The state’s missing or partial orders include: $3.6 million in face shields; $1 million in personal protective equipment to be used at primary election polling places on June 2; and nearly all of a $30.4 million order of disinfectant, hand sanitizer, and other unspecified supplies.

Still, the state has successfully received millions of dollars’ worth of hand sanitizer, goggles, surgical masks, and other items. It has also secured other emergency materials: refrigerated trailers to hold the bodies of the deceased; contractors to help the state with long-term care facilities; and food to distribute to hungry residents.

Similarly, Philadelphia has spent $7.7 million of the $22.7 million allocated for coronavirus-related supplies and contracts, including on testing sites, tractor-trailers, cleaning supplies, and public messaging.

City officials are optimistic that some of their missing orders may still arrive as they wait “in the line” for new supplies to be made. While the city does not normally agree to advance payments for goods not yet manufactured, city spokesperson Kelly Cofrancisco said, “these are not normal times.”

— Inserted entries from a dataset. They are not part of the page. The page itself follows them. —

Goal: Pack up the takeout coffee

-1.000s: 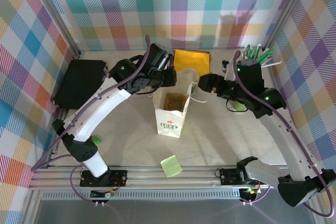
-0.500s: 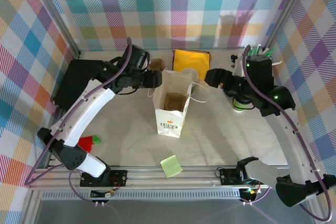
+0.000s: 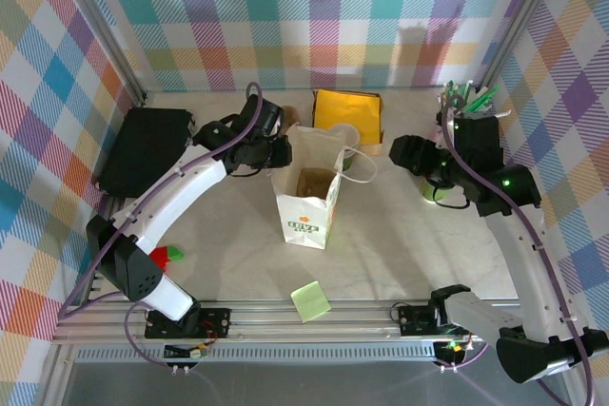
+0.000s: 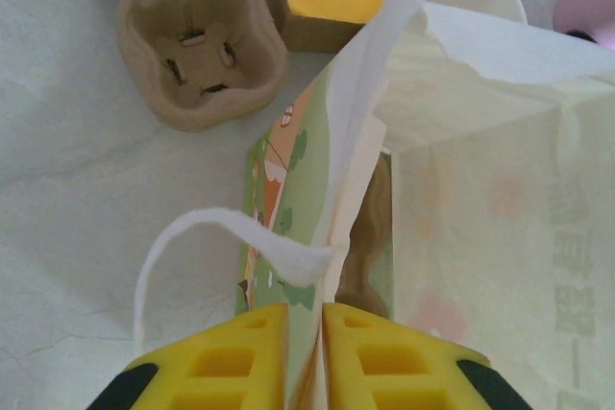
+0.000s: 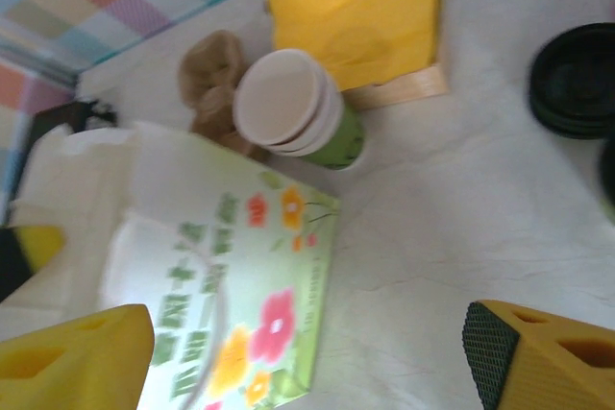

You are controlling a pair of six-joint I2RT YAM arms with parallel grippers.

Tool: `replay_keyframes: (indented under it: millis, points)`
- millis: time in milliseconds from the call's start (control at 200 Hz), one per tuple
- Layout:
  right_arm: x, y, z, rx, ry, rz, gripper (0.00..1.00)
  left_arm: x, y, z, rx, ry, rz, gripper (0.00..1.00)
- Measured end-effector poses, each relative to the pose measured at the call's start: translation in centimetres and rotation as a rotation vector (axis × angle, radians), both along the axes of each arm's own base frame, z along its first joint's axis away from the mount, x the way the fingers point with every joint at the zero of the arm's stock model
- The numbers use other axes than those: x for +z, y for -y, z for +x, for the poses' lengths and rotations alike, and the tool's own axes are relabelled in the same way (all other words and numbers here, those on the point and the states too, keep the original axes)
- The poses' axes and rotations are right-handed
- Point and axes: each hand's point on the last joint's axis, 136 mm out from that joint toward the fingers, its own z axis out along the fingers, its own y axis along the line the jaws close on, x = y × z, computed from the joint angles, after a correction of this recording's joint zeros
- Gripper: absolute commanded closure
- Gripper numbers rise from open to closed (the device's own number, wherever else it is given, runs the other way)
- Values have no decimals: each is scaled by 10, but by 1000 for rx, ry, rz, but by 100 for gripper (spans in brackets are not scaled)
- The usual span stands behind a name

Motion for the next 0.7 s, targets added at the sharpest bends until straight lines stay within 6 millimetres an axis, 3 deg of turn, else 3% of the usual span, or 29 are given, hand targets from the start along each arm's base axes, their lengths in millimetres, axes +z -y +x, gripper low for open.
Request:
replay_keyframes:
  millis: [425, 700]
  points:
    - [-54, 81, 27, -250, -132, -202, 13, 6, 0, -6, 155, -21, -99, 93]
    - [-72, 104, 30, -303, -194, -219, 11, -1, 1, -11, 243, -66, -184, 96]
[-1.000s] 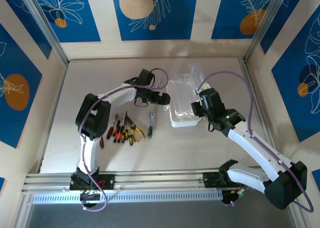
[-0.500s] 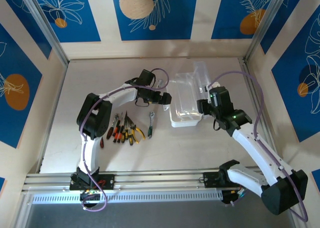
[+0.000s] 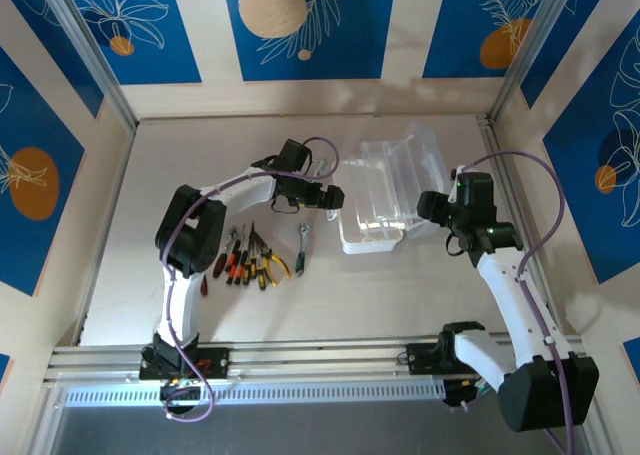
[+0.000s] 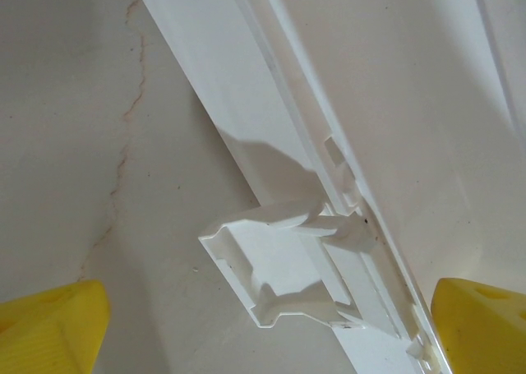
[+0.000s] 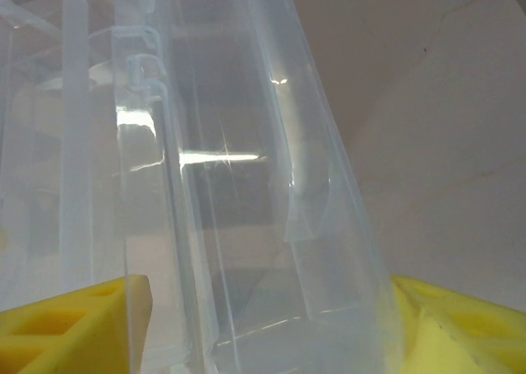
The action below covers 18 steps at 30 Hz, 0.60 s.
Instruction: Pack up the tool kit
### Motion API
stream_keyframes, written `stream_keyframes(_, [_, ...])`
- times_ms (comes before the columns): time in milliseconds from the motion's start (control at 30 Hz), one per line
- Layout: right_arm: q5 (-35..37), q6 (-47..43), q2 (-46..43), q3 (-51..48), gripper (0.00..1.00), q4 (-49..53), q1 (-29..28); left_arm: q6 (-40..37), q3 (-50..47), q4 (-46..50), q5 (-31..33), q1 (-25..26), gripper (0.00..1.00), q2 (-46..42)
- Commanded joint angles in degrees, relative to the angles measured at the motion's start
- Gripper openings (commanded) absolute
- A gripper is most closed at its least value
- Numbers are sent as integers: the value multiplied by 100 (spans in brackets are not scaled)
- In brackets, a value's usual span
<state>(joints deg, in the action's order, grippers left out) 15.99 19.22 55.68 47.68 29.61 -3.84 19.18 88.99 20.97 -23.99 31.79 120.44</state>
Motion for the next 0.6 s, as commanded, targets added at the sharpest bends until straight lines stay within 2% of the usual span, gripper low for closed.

“Some delays have left us with few options but to wait, hope, and continue to search to come up with ideas on where to source PPE,” she said.

‘The entire globe’

It is not yet clear the extent to which the city and state governments may have overpaid for materials. Philadelphia and state officials declined to provide records of the price per item or number of items in their orders.

But Thompson, the state spokesperson, said it’s common to pay higher prices during emergencies.

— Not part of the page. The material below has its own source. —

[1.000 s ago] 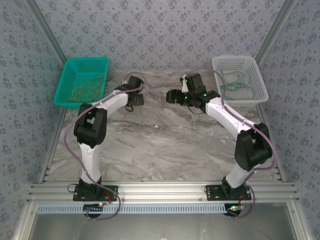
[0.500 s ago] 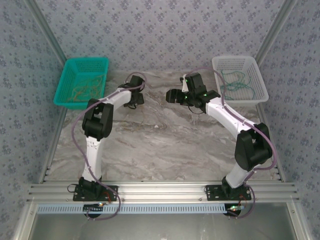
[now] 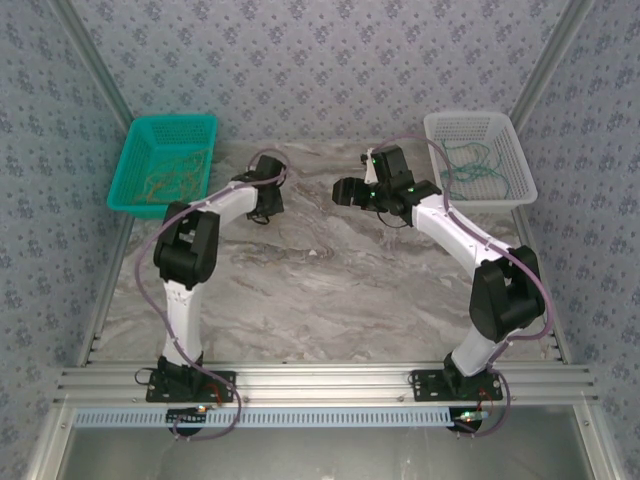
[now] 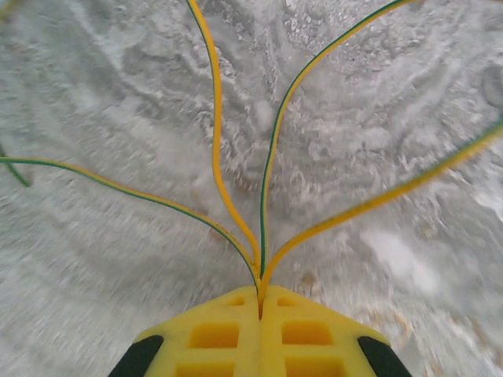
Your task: Untangle the cables
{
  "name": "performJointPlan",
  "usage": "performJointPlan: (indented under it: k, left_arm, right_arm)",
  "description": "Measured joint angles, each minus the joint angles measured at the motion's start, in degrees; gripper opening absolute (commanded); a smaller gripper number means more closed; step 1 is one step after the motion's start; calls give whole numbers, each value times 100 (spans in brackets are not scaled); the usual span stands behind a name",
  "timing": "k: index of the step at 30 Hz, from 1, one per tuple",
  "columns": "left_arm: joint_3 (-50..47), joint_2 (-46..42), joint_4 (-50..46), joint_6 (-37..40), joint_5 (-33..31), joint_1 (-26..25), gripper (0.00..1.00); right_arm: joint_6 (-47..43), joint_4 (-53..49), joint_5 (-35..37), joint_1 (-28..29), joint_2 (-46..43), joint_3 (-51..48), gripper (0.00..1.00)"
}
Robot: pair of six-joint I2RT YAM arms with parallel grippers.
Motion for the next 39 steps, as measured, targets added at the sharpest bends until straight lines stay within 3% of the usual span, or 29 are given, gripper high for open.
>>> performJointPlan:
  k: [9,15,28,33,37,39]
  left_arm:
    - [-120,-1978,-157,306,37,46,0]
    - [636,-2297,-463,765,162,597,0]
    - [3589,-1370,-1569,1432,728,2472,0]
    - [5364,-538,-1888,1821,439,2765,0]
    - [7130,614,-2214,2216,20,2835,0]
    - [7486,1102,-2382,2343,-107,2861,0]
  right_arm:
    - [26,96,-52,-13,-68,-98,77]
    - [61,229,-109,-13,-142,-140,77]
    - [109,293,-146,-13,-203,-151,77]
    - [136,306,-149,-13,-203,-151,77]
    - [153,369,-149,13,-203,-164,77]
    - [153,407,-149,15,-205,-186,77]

“The reality is that during a global pandemic, your purchasing competition isn’t just the states that surround you — but the entire globe,” Thompson said.

In a memo to City Council in late March, the Kenney administration said N95 masks, which previously were about $1 each, were selling for between $4 and $8 per mask. The city placed one order for 500,000 masks from BJ’s Wholesale Club at a price of $5.65 per mask. It never arrived and was ultimately canceled.

Philadelphia has focused on emergency orders to help the city’s hospitals get masks and other supplies. But the city has also had to protect its own workforce. The COVID-19 spending data show that 17 orders were placed for the Streets Department, for example, between March 17 and May 6. None have been paid, as of May 15, meaning the orders have not arrived. Nor have about two dozen different orders of hand sanitizer.

Abernathy said the city now has enough cloth masks for its essential employees. But finding N95 masks and surgical gowns, which the city wants to purchase for distribution to hospitals, remains especially difficult, Abernathy said. N95 masks are generally not being sold to local governments, he said.

PEMA placed a $3.2 million order for the masks that arrived in two shipments worth only $358,000. The state received three smaller shipments of the masks in April and May, but an additional two emergency N95 orders have not arrived and one was canceled.

On April 6, Philadelphia placed another order for the masks, this one for $3.8 million from a New Jersey company. The city handed over $2.1 million to cover half its order of N95 masks plus a full order of surgical masks.

As of Friday, the city was still waiting. The N95 masks were still being manufactured.